War is not the only way that people are killed, but that does not mean that we should not oppose war. Nor is it very helpful to say "if only everyone loved everyone else, then there would be no war." That may well be true, but I don't think it is ever going to happen. It is much more effective and powerful to say that given that everyone is not always going to love everyone else, what can we do to lessen the possibility of war and eliminate its causes and mitigate its effects? Much can be done. Much has been done.
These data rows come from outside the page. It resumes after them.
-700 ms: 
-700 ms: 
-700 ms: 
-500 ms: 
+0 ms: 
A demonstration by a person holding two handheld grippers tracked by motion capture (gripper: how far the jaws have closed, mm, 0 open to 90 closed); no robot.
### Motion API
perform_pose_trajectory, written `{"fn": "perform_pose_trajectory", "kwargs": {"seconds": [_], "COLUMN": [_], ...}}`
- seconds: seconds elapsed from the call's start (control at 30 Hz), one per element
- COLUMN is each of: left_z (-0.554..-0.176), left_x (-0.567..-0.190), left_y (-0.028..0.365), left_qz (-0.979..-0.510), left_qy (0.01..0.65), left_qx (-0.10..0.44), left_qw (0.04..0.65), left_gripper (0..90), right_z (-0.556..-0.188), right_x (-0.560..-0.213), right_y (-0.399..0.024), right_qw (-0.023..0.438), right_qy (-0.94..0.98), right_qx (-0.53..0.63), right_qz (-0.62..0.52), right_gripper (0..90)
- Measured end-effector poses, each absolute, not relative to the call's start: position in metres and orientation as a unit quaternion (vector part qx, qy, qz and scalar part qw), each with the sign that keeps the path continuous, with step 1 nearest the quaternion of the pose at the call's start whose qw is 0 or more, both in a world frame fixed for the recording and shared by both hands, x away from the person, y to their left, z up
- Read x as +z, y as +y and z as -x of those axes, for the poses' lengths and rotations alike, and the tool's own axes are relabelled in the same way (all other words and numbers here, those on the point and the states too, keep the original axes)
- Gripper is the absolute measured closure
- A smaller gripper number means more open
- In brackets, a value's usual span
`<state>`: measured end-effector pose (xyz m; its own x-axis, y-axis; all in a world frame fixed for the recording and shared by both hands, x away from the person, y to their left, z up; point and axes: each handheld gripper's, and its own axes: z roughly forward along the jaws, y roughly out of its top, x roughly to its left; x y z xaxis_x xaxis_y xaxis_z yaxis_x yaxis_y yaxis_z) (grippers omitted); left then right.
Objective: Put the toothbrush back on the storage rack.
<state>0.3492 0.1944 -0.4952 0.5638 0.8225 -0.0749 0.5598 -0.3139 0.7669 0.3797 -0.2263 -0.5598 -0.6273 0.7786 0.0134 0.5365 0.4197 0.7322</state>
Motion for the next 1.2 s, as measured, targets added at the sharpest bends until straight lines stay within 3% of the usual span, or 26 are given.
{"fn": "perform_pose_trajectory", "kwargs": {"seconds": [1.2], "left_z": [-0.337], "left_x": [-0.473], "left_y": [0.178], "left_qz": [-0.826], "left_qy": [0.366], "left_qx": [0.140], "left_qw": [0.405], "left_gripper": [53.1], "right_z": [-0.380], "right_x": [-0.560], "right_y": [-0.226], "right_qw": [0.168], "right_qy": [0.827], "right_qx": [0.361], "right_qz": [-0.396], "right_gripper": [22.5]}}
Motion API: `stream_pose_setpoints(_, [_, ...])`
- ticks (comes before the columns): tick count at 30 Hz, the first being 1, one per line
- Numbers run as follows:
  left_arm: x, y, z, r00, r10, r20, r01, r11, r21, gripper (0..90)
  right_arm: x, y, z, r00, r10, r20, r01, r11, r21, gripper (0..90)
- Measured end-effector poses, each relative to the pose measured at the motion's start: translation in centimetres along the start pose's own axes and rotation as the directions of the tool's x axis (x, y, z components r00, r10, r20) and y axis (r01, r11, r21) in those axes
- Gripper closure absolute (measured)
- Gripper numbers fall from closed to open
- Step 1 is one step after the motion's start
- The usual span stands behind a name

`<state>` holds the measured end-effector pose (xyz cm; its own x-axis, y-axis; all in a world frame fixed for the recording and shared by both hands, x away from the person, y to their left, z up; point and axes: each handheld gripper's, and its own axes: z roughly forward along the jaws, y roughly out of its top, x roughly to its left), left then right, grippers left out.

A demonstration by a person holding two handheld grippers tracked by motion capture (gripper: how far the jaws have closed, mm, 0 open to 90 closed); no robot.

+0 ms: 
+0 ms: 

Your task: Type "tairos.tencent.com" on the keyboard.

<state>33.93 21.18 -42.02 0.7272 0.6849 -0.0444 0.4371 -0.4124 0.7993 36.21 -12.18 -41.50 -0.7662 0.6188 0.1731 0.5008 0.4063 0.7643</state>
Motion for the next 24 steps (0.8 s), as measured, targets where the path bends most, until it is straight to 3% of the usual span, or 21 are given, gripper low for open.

Let's say that 99% of humans are brought to the realization that they are part of the web of nature, not separate from it, not above it, and that we have succeeded in converting almost everyone to that belief. If the 1% that controls the resources has not been converted, and never will be - and that is probably the case - we have made no progress. We are putting the fate of ALL of the people in the hands of the few when we see converting people to new beliefs as the solution, and that is nothing more than a description of the problem coupled with a call for ignoring the problem that can only lead to ineffectiveness and passivity. "I have gone green, now if only everyone would, then we would have a wonderful world" is never going to solve anything. It works against solving anything.

When we say "the problem is with human nature" we are surrendering.

ellen22
06-27-2009, 05:48 AM
I do not think "the problem is with human nature", if that is what you got from my post, or maybe that is directed elsewhere.

second, re the 1% will never be converted-
It may be 1% who own 99% of the earth, but they are supported by a very large percent- whatever percentage it is- the 1% are able to maintain themselves because millions of people for example, are today spending one hundred percent of their time on M.Jackson, and will for weeks, no months.
Or on Nicole smith or whoever.
Or on soccer or basketball.
Or whatever.
If you saw the image of screaming "fans" of MJ, imagine if I went up to one of them, and said, can I speak to you for one minute of your time regarding a journalist Mohammed Omar who was beaten by Israel? May I tell you his story?

third- re the 1% who will never be converted - then what? Kill them? What is your solution?

Lydia Leftcoast
06-27-2009, 11:16 AM
Yes, capitalism has made it worse, but the Communists were no saints in this respect, either.